* THE PROBLEM: Nothing but the lines from the start of the data through the line with "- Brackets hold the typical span" should appear in the answer, each retyped exactly, and pictures should not.

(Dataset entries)
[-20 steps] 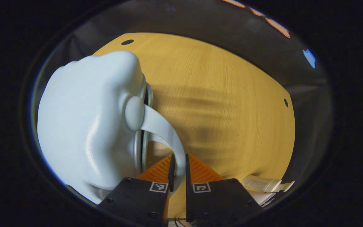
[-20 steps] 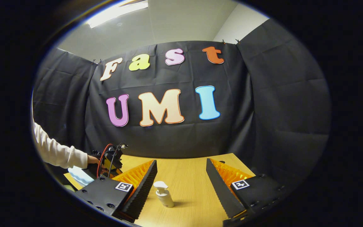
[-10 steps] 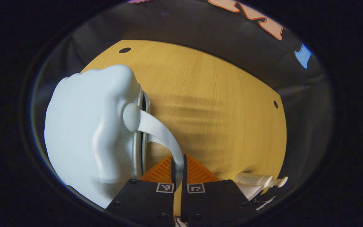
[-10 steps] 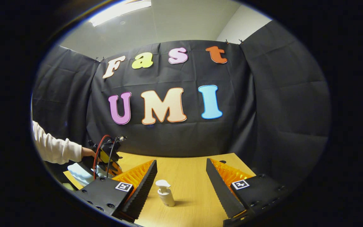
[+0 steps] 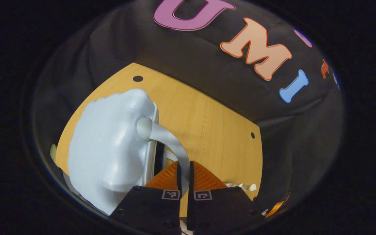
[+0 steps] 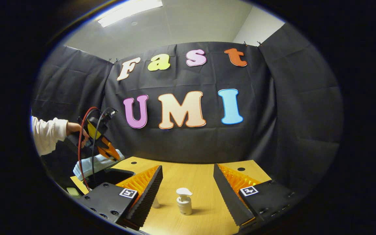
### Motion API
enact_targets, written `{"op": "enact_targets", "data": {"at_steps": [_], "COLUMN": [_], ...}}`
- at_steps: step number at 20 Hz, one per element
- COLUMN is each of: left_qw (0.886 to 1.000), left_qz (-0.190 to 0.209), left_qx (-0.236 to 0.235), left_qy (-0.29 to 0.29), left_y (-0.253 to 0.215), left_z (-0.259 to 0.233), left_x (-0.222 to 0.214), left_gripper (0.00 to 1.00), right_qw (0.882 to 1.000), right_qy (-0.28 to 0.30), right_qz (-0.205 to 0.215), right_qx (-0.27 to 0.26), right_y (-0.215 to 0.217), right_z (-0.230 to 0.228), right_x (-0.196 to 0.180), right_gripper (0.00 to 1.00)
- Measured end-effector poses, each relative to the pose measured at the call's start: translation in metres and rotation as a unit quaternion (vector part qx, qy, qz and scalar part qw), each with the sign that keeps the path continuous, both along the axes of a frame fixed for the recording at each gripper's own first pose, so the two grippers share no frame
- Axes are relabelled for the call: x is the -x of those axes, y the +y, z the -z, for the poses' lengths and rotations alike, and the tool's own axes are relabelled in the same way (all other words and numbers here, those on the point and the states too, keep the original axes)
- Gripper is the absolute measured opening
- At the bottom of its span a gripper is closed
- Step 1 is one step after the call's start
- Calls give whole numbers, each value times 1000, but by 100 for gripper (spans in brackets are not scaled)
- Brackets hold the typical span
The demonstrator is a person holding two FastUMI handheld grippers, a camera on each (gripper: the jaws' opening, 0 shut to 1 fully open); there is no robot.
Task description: First open the suitcase, pack the skin care products into it, and then close the suitcase.
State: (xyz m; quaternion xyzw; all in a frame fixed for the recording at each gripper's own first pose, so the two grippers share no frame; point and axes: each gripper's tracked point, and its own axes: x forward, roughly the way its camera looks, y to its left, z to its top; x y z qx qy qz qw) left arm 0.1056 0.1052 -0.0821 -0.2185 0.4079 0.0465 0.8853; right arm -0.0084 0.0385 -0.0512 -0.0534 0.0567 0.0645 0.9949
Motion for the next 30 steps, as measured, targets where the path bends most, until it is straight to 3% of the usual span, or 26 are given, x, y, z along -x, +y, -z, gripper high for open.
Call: {"op": "enact_targets", "data": {"at_steps": [6,13,21,30], "left_qw": [999,998,988,986], "left_qz": [-18,-30,-60,-129], "left_qx": [-9,-30,-137,-88], "left_qy": [-32,-40,-25,-52], "left_y": [98,204,348,438], "left_z": [-74,-86,-46,50], "left_x": [37,70,114,159], "left_gripper": [1,1,1,1], "right_qw": [1000,999,999,999], "right_qy": [-12,-27,-26,-3], "right_qz": [-20,-16,-33,-41], "right_qx": [4,14,24,5], "right_y": [29,58,96,114], "right_z": [-8,-13,-10,6], "right_x": [-8,-17,-20,-19], "right_gripper": [98,98,98,98]}}
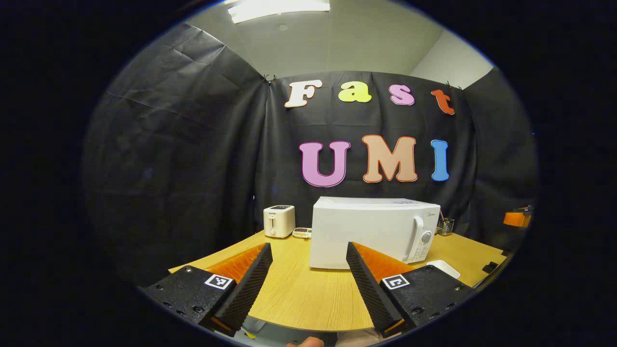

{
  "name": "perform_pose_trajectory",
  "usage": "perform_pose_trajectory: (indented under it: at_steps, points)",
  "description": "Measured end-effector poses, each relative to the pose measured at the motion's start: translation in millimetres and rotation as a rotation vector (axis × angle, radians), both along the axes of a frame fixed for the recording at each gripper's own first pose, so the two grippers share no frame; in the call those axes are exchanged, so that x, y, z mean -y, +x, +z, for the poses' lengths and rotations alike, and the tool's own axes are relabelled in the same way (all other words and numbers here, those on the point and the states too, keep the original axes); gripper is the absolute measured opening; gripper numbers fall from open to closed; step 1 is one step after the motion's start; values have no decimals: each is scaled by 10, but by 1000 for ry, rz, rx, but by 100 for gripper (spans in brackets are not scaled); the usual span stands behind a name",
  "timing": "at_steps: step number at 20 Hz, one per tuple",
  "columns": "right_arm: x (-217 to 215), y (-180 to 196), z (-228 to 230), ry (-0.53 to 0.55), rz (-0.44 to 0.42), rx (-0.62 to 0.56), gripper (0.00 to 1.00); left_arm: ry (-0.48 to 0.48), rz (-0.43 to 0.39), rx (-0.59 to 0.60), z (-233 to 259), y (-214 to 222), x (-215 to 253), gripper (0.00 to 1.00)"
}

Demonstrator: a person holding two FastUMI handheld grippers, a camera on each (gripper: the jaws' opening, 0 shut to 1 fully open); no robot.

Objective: Open the microwave oven with the left hand, put the food in, and close the microwave oven.

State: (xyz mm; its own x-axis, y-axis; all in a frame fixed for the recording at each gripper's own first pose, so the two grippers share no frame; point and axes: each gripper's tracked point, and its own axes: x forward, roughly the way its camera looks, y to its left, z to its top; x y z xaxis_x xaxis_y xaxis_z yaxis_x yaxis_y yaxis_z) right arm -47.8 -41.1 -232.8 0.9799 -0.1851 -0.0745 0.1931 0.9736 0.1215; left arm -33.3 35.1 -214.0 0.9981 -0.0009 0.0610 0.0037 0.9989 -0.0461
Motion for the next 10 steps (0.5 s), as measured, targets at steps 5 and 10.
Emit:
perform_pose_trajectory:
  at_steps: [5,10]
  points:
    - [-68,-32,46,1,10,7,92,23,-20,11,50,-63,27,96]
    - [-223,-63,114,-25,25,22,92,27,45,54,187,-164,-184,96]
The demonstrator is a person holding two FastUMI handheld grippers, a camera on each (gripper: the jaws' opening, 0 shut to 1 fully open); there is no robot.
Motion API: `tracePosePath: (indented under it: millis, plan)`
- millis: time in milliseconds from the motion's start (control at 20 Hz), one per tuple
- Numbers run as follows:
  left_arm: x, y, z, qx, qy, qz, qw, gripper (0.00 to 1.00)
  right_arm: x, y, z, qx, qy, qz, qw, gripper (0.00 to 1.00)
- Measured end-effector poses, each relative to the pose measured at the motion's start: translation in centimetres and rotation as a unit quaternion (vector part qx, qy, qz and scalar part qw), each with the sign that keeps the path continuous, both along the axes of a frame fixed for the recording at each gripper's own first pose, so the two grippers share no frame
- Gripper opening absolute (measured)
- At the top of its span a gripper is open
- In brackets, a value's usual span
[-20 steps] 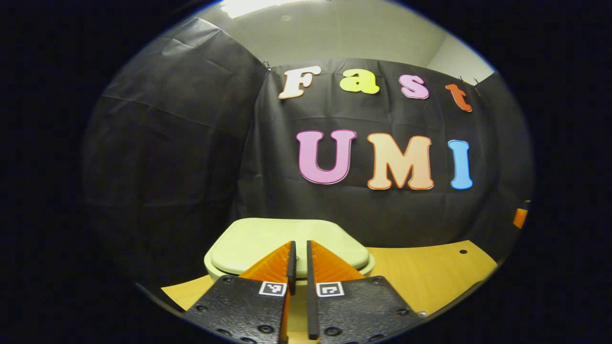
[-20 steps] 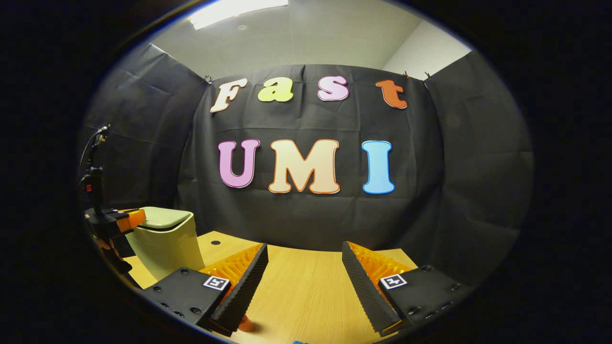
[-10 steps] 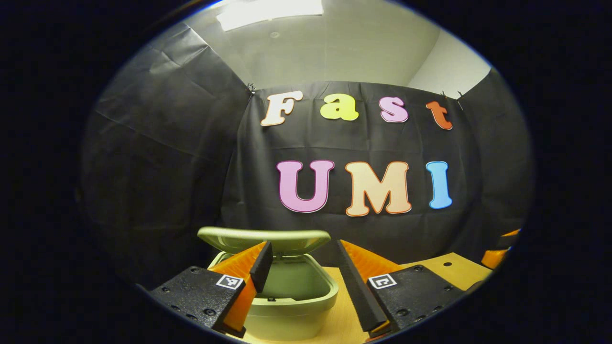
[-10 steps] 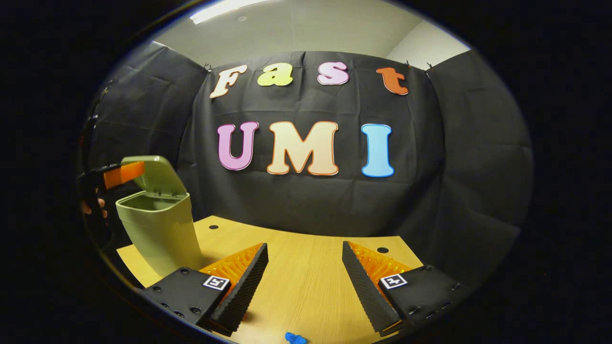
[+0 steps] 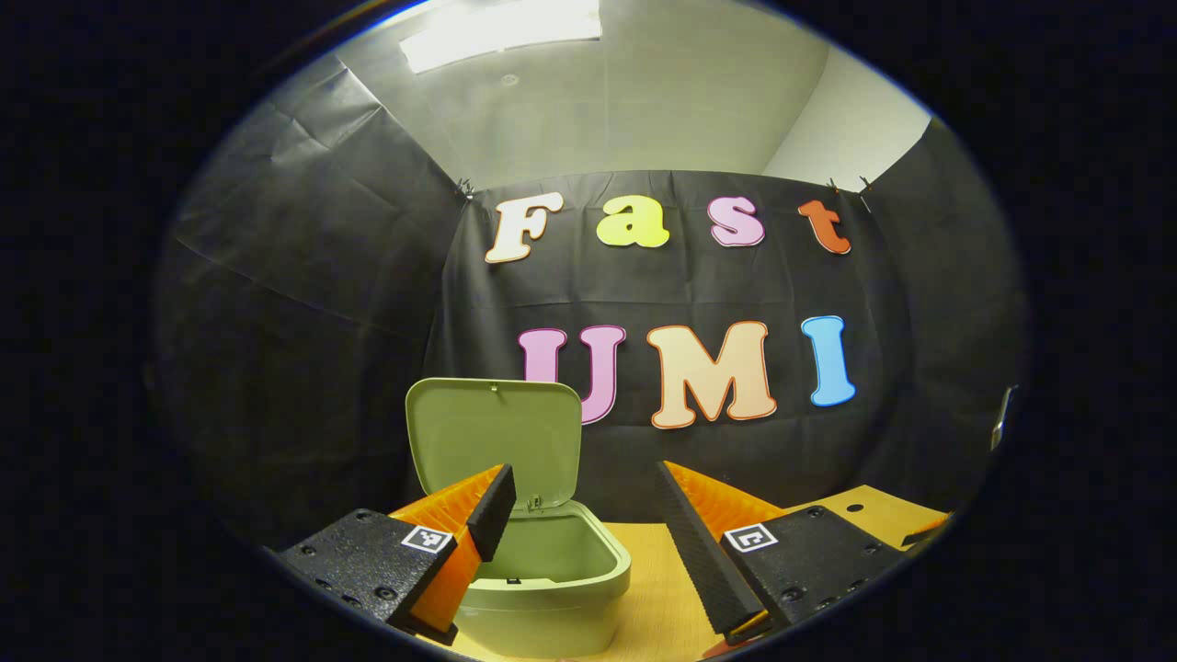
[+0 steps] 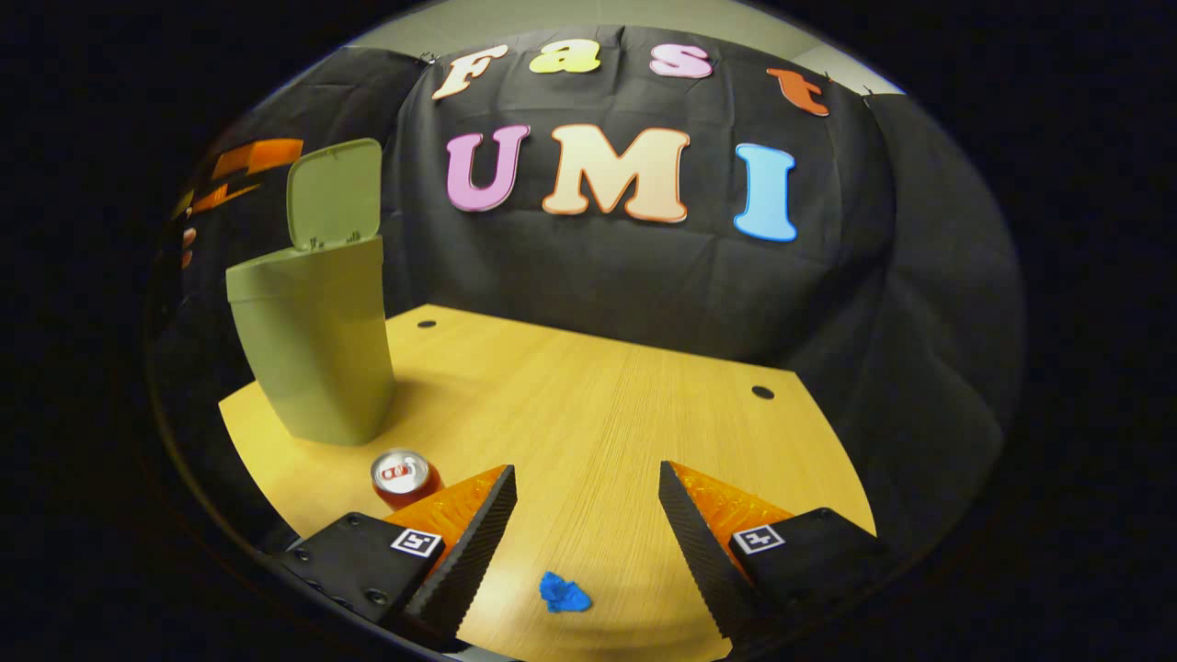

* EXERCISE ANSWER:
[-20 steps] 
[-20 steps] 
[-10 steps] 
[-10 steps] 
[+0 steps] 
[+0 steps] 
### Motion API
enact_targets, written `{"op": "enact_targets", "data": {"at_steps": [_], "COLUMN": [_], ...}}`
- at_steps: step number at 20 Hz, one per element
- COLUMN is each of: left_qw (0.886 to 1.000), left_qz (-0.190 to 0.209), left_qx (-0.236 to 0.235), left_qy (-0.29 to 0.29), left_y (-0.253 to 0.215), left_z (-0.259 to 0.233), left_x (-0.222 to 0.214), left_gripper (0.00 to 1.00), right_qw (0.882 to 1.000), right_qy (-0.28 to 0.30), right_qz (-0.205 to 0.215), right_qx (-0.27 to 0.26), right_y (-0.215 to 0.217), right_z (-0.230 to 0.228), right_x (-0.196 to 0.180), right_gripper (0.00 to 1.00)
- Measured end-effector poses, each relative to the pose measured at the call's start: translation in metres and rotation as a unit quaternion (vector part qx, qy, qz and scalar part qw), each with the sign that keeps the path continuous, both along the axes of a frame fixed for the recording at each gripper's own first pose, so the two grippers share no frame
- Axes are relabelled for the call: x is the -x of those axes, y the +y, z the -z, for the poses' lengths and rotations alike, and the tool's own axes are relabelled in the same way (all other words and numbers here, those on the point and the states too, keep the original axes)
- Gripper is the absolute measured opening
- At the bottom of its span a gripper is closed
- Step 1 is one step after the call's start
- Calls give whole numbers, each value times 1000, but by 100 for gripper (spans in brackets are not scaled)
- Brackets hold the typical span

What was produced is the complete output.